🤖 AI Summary
To address the challenges of deploying large Transformer models on resource-constrained devices—namely, high computational overhead and redundancy of task-agnostic knowledge—this paper proposes a **one-shot, task-oriented parameter projection method** that directly maps pretrained model parameters to compact, task-specific models without fine-tuning or additional training data. The core innovation lies in a learnable, conditional parameter projection network that extracts semantically relevant knowledge subsets and achieves structured parameter compression guided by task semantics. Evaluated on image modeling tasks, the resulting lightweight models outperform general-purpose conditional baselines in accuracy while accelerating inference by 3.2× and reducing parameter count by 91%. This approach effectively balances predictive performance, computational efficiency, and practical deployability.
📝 Abstract
Modern Foundation Models (FMs) are typically trained on corpora spanning a wide range of different data modalities, topics and downstream tasks.
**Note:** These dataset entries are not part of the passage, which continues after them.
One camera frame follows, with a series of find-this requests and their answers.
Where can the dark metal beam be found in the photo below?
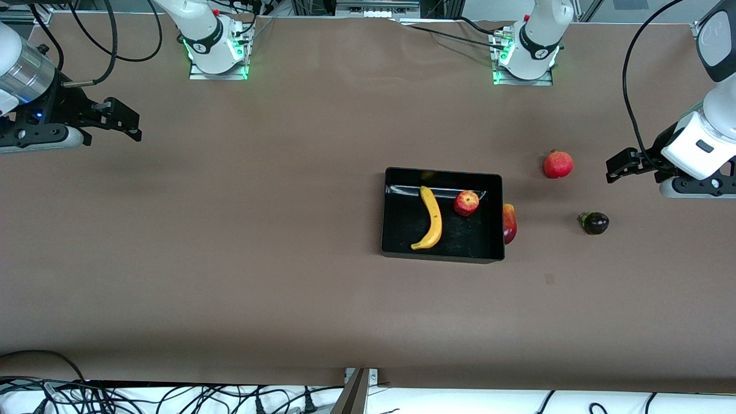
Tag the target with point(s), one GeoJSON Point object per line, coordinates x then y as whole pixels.
{"type": "Point", "coordinates": [352, 397]}

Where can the red pomegranate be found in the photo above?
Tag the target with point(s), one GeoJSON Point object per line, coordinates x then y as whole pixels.
{"type": "Point", "coordinates": [558, 165]}

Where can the red yellow mango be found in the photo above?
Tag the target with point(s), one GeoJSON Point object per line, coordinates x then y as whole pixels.
{"type": "Point", "coordinates": [510, 227]}

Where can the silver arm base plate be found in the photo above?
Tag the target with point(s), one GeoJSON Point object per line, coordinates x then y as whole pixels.
{"type": "Point", "coordinates": [540, 82]}
{"type": "Point", "coordinates": [230, 75]}

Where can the dark purple eggplant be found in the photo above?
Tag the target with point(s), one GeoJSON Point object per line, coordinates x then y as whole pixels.
{"type": "Point", "coordinates": [596, 223]}

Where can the grey power strip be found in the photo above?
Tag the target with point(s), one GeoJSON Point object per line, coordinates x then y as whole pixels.
{"type": "Point", "coordinates": [376, 11]}

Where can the red yellow apple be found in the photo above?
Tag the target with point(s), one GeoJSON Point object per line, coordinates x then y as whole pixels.
{"type": "Point", "coordinates": [466, 203]}

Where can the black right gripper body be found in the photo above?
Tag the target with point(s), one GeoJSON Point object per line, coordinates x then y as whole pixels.
{"type": "Point", "coordinates": [68, 108]}

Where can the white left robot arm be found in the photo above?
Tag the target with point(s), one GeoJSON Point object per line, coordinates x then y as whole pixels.
{"type": "Point", "coordinates": [537, 34]}

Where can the silver table edge bracket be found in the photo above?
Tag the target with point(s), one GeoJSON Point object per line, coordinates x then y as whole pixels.
{"type": "Point", "coordinates": [374, 376]}

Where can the brown table cover sheet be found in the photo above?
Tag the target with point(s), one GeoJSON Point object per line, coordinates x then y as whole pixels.
{"type": "Point", "coordinates": [230, 259]}

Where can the black plastic tray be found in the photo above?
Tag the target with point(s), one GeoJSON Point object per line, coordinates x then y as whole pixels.
{"type": "Point", "coordinates": [460, 241]}

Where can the aluminium frame rail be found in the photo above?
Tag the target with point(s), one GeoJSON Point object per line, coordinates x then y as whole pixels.
{"type": "Point", "coordinates": [17, 17]}
{"type": "Point", "coordinates": [697, 29]}

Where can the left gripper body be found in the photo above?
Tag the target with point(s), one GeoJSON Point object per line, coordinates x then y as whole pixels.
{"type": "Point", "coordinates": [655, 153]}

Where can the yellow banana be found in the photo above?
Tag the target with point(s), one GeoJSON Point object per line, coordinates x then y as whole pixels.
{"type": "Point", "coordinates": [432, 215]}

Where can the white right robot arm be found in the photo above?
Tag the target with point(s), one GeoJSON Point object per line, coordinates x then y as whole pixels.
{"type": "Point", "coordinates": [201, 23]}

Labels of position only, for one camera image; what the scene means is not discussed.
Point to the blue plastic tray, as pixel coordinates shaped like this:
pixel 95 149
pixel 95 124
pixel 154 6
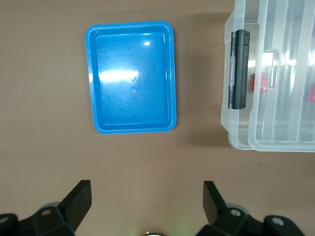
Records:
pixel 130 81

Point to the clear plastic storage box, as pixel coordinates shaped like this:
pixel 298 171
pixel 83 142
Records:
pixel 232 127

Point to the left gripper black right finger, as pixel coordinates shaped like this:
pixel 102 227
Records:
pixel 219 214

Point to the red block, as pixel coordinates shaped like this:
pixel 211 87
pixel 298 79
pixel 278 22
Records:
pixel 312 94
pixel 263 76

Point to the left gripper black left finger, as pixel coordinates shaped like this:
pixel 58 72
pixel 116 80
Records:
pixel 73 209

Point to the clear ribbed plastic lid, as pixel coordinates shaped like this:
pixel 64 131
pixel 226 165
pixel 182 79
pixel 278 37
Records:
pixel 283 98

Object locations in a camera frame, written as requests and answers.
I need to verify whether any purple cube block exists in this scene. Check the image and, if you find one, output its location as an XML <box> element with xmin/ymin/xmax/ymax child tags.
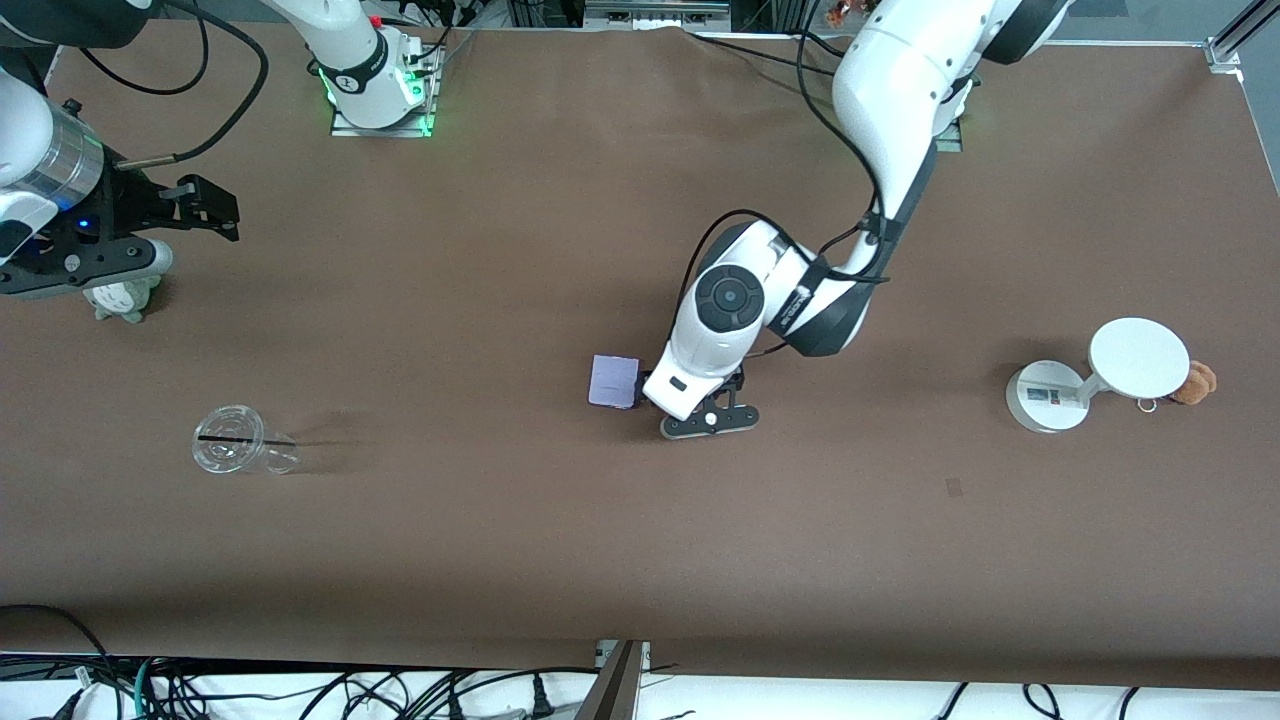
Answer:
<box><xmin>588</xmin><ymin>354</ymin><xmax>641</xmax><ymax>411</ymax></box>

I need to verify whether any grey totoro plush toy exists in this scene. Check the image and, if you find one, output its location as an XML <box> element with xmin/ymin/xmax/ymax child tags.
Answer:
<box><xmin>82</xmin><ymin>276</ymin><xmax>163</xmax><ymax>324</ymax></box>

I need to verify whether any clear plastic cup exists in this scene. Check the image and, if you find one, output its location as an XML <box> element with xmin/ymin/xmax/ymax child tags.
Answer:
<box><xmin>192</xmin><ymin>404</ymin><xmax>301</xmax><ymax>476</ymax></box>

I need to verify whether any brown table cover sheet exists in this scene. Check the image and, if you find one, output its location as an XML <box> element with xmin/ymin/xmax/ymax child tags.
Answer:
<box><xmin>0</xmin><ymin>25</ymin><xmax>1280</xmax><ymax>691</ymax></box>

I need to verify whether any dark support beam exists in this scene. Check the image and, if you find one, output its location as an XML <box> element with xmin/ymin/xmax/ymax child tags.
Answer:
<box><xmin>572</xmin><ymin>640</ymin><xmax>646</xmax><ymax>720</ymax></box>

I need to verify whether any white round stand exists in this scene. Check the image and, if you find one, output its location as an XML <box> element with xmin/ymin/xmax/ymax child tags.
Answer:
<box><xmin>1005</xmin><ymin>317</ymin><xmax>1191</xmax><ymax>434</ymax></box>

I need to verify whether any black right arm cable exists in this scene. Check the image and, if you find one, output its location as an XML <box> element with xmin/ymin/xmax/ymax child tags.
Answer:
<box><xmin>78</xmin><ymin>0</ymin><xmax>271</xmax><ymax>166</ymax></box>

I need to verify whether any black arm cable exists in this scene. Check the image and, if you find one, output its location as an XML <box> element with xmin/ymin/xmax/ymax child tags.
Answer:
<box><xmin>78</xmin><ymin>0</ymin><xmax>271</xmax><ymax>166</ymax></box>
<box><xmin>680</xmin><ymin>30</ymin><xmax>896</xmax><ymax>361</ymax></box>

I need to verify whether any small metal bracket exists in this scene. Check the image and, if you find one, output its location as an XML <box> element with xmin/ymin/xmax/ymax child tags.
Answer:
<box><xmin>596</xmin><ymin>640</ymin><xmax>653</xmax><ymax>673</ymax></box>

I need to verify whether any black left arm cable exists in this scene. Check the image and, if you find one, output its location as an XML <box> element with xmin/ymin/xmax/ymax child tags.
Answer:
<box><xmin>680</xmin><ymin>30</ymin><xmax>896</xmax><ymax>361</ymax></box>

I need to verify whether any black cable on table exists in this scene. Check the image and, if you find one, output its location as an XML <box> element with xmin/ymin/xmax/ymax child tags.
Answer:
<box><xmin>690</xmin><ymin>33</ymin><xmax>839</xmax><ymax>79</ymax></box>

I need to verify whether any metal frame rail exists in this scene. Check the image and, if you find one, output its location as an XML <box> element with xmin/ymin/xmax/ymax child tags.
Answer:
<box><xmin>585</xmin><ymin>0</ymin><xmax>731</xmax><ymax>31</ymax></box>

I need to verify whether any brown plush keychain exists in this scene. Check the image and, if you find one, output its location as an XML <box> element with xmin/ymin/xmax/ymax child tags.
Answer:
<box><xmin>1135</xmin><ymin>361</ymin><xmax>1218</xmax><ymax>413</ymax></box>

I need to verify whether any aluminium frame profile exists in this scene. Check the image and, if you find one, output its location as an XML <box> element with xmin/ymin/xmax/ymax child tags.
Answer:
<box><xmin>1205</xmin><ymin>0</ymin><xmax>1280</xmax><ymax>73</ymax></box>

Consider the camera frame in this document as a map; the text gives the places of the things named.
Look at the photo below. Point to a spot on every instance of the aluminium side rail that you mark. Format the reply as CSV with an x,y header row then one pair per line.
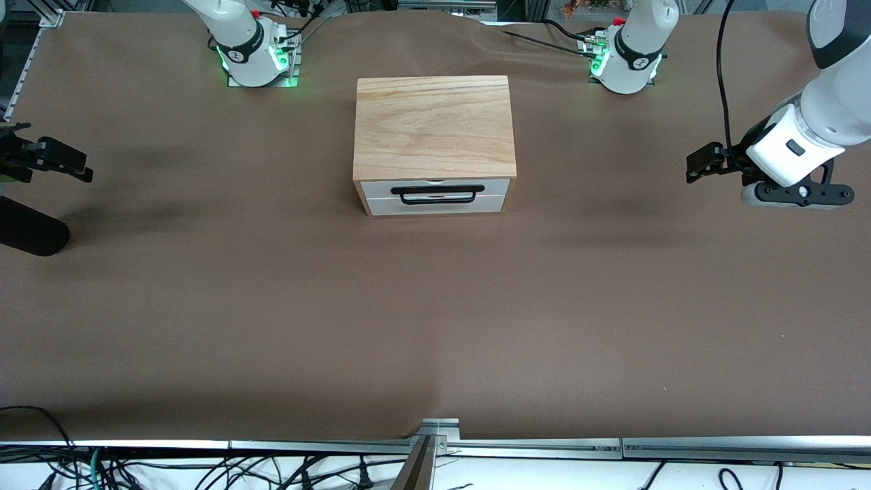
x,y
37,54

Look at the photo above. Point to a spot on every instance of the grey metal equipment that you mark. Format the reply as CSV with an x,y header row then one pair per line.
x,y
442,5

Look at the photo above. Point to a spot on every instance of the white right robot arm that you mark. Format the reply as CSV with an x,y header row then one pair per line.
x,y
235,34

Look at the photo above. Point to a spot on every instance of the aluminium post with bracket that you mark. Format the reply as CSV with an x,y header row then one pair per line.
x,y
418,469

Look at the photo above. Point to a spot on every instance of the brown table cloth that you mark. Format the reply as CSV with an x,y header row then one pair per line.
x,y
204,306

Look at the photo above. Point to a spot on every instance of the orange object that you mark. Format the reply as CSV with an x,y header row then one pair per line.
x,y
585,7

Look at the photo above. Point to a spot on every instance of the aluminium table edge rail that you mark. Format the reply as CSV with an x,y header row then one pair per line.
x,y
544,449
306,447
748,450
136,444

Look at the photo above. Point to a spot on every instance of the wooden drawer cabinet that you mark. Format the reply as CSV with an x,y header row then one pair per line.
x,y
435,129

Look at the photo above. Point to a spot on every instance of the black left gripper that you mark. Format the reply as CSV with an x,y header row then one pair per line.
x,y
735,158

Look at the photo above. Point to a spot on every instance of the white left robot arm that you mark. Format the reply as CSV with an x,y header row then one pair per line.
x,y
837,102

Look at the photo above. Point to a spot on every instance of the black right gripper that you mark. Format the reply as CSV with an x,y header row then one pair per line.
x,y
15,156

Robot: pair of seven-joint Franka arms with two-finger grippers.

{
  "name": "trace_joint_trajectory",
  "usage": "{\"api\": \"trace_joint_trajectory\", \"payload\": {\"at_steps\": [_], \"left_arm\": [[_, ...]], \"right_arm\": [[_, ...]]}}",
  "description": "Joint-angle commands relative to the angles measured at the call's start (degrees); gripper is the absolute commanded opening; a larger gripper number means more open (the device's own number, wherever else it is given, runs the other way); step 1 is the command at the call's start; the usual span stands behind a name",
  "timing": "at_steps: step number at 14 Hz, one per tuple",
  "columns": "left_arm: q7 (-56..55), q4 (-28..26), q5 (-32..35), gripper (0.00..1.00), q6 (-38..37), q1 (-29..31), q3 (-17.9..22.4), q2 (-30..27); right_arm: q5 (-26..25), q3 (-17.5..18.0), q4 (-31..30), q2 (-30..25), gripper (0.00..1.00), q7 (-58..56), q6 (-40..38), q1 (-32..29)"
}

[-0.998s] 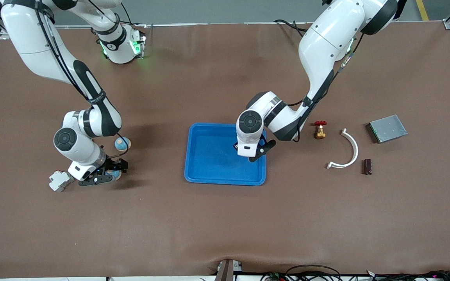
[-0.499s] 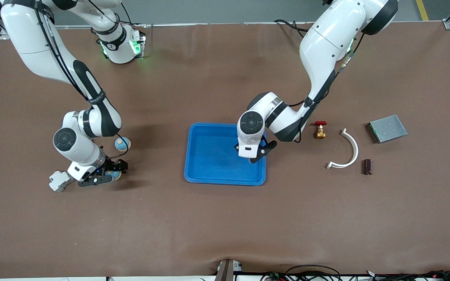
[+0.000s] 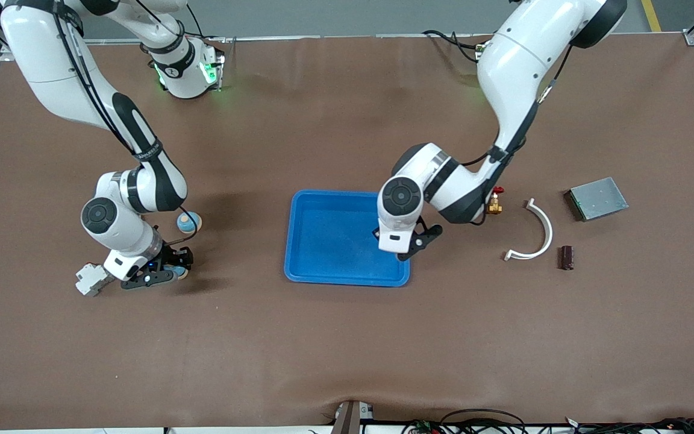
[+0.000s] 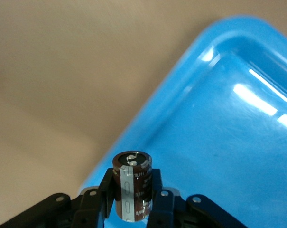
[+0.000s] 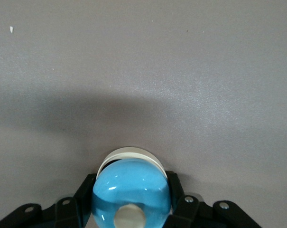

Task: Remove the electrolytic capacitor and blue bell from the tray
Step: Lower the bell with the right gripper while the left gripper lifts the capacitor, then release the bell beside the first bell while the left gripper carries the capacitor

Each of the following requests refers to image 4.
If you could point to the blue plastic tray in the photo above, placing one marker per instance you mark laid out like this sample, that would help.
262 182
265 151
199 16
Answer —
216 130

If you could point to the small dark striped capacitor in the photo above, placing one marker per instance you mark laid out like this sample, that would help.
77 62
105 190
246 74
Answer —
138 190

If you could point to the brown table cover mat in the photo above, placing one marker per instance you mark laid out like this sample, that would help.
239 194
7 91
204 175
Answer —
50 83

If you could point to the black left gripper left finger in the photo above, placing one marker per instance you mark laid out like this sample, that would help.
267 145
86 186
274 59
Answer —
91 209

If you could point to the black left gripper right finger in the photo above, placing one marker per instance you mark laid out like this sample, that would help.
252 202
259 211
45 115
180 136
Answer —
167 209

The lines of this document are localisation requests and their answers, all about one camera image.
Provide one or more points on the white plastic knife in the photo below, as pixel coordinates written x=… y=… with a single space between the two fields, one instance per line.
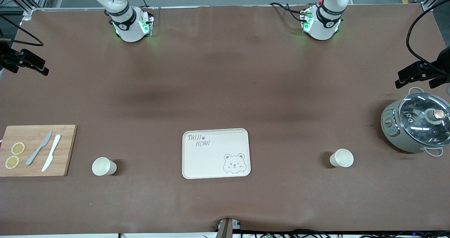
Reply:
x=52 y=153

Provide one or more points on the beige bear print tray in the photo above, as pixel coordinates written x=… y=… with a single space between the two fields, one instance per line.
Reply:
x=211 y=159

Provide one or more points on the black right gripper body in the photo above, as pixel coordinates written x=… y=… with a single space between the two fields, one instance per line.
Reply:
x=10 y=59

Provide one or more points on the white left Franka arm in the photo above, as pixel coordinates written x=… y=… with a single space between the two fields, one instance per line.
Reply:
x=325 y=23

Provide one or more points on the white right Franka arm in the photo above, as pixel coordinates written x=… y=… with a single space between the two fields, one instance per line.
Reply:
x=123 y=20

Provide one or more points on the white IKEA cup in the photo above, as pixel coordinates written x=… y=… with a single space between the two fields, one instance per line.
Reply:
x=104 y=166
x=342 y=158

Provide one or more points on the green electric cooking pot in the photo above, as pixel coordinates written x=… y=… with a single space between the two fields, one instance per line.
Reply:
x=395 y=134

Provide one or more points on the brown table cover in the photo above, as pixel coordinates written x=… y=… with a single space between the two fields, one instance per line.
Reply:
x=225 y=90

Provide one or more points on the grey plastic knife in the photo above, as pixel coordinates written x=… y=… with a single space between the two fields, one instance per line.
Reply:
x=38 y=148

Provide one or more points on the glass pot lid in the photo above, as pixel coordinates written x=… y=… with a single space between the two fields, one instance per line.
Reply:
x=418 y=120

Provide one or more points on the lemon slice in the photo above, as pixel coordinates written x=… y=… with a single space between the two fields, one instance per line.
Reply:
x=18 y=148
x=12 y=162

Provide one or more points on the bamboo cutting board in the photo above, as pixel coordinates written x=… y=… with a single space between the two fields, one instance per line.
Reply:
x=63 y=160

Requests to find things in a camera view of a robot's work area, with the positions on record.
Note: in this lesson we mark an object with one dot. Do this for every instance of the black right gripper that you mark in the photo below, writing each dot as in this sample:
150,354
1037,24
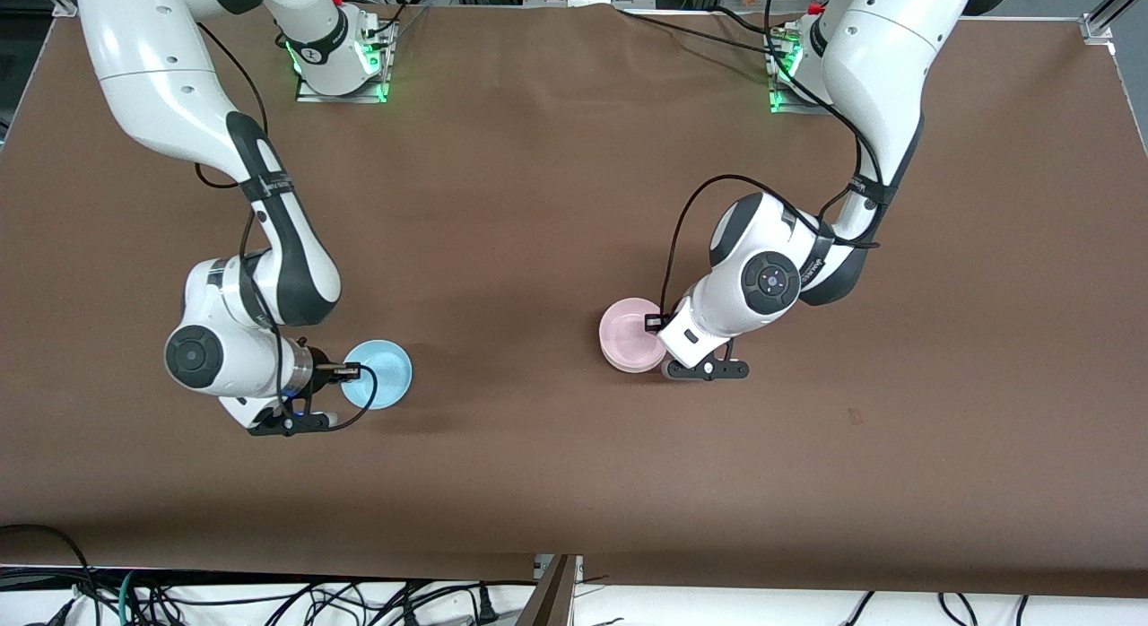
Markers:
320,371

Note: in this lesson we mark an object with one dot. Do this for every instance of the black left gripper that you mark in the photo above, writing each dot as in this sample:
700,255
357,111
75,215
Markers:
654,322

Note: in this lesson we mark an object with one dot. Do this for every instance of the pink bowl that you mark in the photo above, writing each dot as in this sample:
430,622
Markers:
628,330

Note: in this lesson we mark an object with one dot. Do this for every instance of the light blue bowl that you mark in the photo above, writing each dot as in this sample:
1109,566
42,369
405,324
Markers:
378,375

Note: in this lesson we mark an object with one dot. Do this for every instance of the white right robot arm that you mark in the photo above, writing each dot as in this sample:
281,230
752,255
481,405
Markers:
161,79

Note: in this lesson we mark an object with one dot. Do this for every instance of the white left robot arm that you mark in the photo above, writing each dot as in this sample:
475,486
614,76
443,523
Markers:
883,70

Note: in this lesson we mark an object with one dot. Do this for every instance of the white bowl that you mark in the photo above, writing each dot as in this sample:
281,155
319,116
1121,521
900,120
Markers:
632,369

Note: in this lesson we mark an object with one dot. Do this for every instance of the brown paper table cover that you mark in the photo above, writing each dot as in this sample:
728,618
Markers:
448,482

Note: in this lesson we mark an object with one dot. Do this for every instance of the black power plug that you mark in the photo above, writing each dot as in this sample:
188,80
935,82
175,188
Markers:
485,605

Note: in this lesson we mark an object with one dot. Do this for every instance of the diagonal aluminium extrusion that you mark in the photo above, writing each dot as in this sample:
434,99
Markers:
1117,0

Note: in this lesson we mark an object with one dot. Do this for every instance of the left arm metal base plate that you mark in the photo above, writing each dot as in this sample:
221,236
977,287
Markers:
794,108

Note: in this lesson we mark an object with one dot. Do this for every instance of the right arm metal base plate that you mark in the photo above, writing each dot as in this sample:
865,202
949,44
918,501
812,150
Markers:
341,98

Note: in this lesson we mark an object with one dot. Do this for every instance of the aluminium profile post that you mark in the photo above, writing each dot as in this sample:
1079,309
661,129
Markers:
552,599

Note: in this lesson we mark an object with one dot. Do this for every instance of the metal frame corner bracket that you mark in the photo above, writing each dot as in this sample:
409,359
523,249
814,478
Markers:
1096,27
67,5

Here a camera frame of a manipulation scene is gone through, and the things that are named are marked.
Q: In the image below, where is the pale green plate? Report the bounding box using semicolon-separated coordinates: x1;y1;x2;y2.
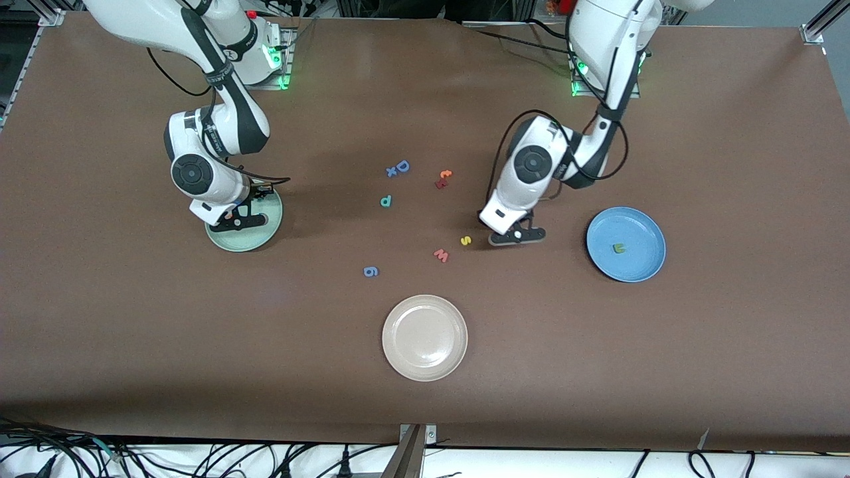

Utilizing these models can be very computationally expensive and is out of reach for most consumer devices. Furthermore, most of the broad FM knowledge may actually be irrelevant for a specific task at hand. Here we explore a technique for mapping parameters of a large Transformer to parameters of a smaller specialized model. By making this transformation task-specific, we aim to capture a narrower scope of the knowledge needed for performing a specific task by a smaller model. We study our method on image modeling tasks, showing that performance of generated models exceeds that of universal conditional models.